Race wrote (and with the Steve Race Orchestra performed) library music for the Chappell Recorded Music Library, an example being Pacemaker. But his best-known and, according to his autobiography, his most lucrative composition is his music for the Birds Eye frozen peas jingle, "Sweet as the moment when the pod went pop". Race also wrote the acoustic guitar jingle which introduced programmes made by Southern Television in the 1970s and early 1980s.

In the film Calling Paul Temple (1948) Race (with Sid Colin) wrote two of the songs performed by Celia Lipton, and appeared himself as the pianist/bandleader in the nightclub section. He also wrote the score for the 1962 British B-movie crime film Crosstrap, and the scores for Three Roads to Rome (1963), Against the Tide (1965) and Land of Three Rivers (1966).

Windsor Blues, a duet written in 1970 for Prince Charles (cello) and the Earl of Chester (trumpet) has been recorded. (The two titles refer to the same person, and the cello part was intended to be tape recorded by Charles).

==Personal life==
Race's autobiography, Musician at Large, was published in 1979, and in 1988 Souvenir Press Ltd published his book about his grandfather's short but interesting life, from lead miner to missionary, entitled The Two Worlds of Joseph Race.

Race married Marjorie Leng in 1944 and they had a daughter, Nicola. Marjorie died from cancer in 1969. He married again in 1970, to radio producer Léonie Mather, who survived him. Race had his first heart attack in 1965. He died of the second attack at his home in Great Missenden, Buckinghamshire, in June 2009.

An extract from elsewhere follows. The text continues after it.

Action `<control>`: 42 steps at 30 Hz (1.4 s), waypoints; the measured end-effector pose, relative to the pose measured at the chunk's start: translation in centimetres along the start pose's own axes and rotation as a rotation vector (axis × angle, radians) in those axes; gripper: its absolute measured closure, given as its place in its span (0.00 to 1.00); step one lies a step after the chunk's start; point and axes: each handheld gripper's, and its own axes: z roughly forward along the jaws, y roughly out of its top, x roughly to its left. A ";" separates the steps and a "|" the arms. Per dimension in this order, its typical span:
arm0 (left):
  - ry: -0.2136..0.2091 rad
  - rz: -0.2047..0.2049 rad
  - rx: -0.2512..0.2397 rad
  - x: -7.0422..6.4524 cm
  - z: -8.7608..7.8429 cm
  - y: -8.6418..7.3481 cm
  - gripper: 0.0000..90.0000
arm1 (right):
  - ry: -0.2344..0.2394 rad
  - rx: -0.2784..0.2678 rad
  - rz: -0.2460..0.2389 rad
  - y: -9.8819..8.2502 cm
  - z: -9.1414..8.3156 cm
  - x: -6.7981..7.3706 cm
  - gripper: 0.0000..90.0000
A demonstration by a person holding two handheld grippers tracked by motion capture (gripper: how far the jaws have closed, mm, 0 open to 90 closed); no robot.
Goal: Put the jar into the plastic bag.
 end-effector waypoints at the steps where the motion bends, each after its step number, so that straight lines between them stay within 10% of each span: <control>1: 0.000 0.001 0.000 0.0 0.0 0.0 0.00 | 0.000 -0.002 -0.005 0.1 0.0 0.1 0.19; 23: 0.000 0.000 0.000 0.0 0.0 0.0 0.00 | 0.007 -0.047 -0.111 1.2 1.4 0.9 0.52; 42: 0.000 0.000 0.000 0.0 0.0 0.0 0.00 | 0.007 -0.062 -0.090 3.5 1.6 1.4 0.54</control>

In the 1980s he was a supporter of the Social Democratic Party.

==Publications==
- Piano-Style: A Complete Guide for the Modern Dance Band Pianist (sheet music, 1949)
- Musician at Large (autobiography, 1979), ISBN 0413397408)
- The King's Singers: A Self Portrait by Race, Nigel Perrin and The King's Singers (1980, ISBN 086051109X)
- My Music (1980, ISBN 0140052062)
- Dear Music Lover (1981)
- Music Quiz (1983, ISBN 0297782924)
- The Two Worlds of Joseph Race (1988). This is a biography of Joseph Russell Race, his paternal grandfather, who was a Wesleyan Methodist missionary in China, and colleague of David Hill.